Kendati belum kerucut, gegap gempita jelang Pilkada kian rame diperbincangkan disejumlah ruang publik, bahkan perbincangan soal Pilkada terhot lebih dominan di sejumlah forum – forum media sosial salah satunya, Facebook.
Berkaca pada era tempo dulu, di zaman kepemimpinan dikala Kota Ende masih lugu era Aerobusman, Winokan, Anis Pake Pani, Eman Gadi Djou, hingga era Frans Gedo Wolo, tercatat berhasil merawat pesta demokrasi Ende dengan indeks prestasi terbaik. Karena era tempo dulu, perang ide dan gagasan jadi tranding topik masyarakat kala itu.
Bahkan era zaman itu, patut diakui wahana demokrasi di Daerah Kabupaten Ende belum separah sekarang, dimana kala itu, hadirnya Komisi Pemilihan Umum menjadi lokus lahirnya forum perdebatan ilmiah untuk beradu gagasan dan ide, demi membangun Ende.
Namun ketika memasuki era kepemimpinan setelah Frans, pesta demokrasi kian melapuk, karena energi keilmiahan publik mulai melemah bahkan meluntur dari brand “Ende sebagai kota embrio pendidikan”

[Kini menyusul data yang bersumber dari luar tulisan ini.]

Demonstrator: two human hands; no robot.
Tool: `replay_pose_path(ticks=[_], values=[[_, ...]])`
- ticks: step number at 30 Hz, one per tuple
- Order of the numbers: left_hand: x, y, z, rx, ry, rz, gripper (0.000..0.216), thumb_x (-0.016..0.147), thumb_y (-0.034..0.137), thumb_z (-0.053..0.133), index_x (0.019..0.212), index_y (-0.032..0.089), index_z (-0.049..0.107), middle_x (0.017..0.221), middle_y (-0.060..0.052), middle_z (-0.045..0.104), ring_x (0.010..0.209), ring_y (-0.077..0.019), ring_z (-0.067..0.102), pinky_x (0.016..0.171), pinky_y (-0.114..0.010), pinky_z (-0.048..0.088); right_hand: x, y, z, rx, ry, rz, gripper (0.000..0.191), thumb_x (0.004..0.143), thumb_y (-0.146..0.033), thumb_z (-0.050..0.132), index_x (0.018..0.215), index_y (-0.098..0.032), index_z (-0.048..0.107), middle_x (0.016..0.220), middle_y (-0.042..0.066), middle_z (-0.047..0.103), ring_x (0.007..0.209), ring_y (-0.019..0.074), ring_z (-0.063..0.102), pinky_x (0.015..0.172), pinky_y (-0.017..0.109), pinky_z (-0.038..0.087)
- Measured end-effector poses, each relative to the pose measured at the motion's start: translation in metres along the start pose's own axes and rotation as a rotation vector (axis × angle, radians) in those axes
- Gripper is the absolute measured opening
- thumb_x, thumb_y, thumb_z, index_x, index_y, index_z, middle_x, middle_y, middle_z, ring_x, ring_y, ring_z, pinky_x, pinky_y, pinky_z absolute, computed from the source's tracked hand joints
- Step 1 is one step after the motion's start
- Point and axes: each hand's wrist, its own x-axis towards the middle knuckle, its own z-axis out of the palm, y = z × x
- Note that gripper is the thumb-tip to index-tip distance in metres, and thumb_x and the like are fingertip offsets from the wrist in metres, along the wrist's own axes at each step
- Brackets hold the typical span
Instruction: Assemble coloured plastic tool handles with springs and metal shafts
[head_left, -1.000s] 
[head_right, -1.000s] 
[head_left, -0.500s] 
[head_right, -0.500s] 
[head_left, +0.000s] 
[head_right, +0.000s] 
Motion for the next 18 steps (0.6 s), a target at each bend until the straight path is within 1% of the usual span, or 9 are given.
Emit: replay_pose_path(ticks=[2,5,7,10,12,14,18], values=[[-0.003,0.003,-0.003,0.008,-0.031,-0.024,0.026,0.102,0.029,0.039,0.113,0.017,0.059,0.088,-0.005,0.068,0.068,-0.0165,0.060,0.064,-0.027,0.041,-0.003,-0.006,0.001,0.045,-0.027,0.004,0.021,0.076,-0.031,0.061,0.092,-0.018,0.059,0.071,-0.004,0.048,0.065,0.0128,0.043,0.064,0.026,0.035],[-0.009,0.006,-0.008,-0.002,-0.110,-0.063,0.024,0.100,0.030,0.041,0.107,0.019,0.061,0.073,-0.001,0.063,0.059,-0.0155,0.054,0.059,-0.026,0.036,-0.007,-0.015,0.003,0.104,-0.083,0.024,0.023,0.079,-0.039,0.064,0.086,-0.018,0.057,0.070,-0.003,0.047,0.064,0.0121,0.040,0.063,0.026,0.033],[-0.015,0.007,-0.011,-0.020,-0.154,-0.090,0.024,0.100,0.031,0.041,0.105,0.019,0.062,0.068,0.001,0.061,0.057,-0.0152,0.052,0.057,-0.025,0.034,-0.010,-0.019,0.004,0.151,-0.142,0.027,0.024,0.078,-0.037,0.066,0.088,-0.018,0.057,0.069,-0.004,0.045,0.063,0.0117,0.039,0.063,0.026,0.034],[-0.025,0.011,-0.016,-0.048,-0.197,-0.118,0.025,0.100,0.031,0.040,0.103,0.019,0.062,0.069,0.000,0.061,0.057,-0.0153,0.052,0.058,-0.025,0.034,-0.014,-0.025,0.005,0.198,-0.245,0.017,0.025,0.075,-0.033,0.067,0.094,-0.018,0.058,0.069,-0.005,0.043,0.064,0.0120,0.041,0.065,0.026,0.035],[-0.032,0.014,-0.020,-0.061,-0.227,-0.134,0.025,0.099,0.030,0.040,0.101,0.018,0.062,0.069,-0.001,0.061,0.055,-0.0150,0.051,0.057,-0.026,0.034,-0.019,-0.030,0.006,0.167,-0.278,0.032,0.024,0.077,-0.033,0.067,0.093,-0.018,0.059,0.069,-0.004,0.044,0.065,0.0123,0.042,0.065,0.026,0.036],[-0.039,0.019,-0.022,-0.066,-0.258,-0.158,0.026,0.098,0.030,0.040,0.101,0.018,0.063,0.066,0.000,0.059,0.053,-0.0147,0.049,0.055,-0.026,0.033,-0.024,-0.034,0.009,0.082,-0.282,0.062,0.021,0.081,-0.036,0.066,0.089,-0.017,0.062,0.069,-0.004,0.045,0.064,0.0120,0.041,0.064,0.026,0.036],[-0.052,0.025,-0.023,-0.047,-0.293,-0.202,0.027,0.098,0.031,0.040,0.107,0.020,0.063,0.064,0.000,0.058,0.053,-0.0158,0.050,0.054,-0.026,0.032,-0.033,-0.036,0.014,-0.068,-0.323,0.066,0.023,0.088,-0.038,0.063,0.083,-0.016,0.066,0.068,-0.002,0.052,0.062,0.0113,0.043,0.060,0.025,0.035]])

Konkritnya bahwa sejak itu, isu Politik Uang menjadi isu sentral melemahkan kekritisan masyarakat dalam menuai pendidikan politik sebagai referensi dalam memilih. Geser dari situ, Perdebatan gagasan antara para timses pun, mulai ngawur dan berantakan.
Hal tersebut dipicu oleh gagalnya publik terkhusus timses di era trand seperti sekarang dalam memanfaatkan media sosial (medsos), sebagai alat menyampaikan ide dan gagasan.
Menyikapi realita pahit tersebut, tidaklah mengherankan jika keaslian tiap akun facebook dipalsukan hanya untuk menggolkan serantang kepentingan yang bersifat emosional.
Bahkan lebih parahnya medsos digunakan secara brutal oleh setiap timses untuk saling sikut menyikut dan menyenggol hal privat tiap para kandidat, oleh timses (A, B, C dan D).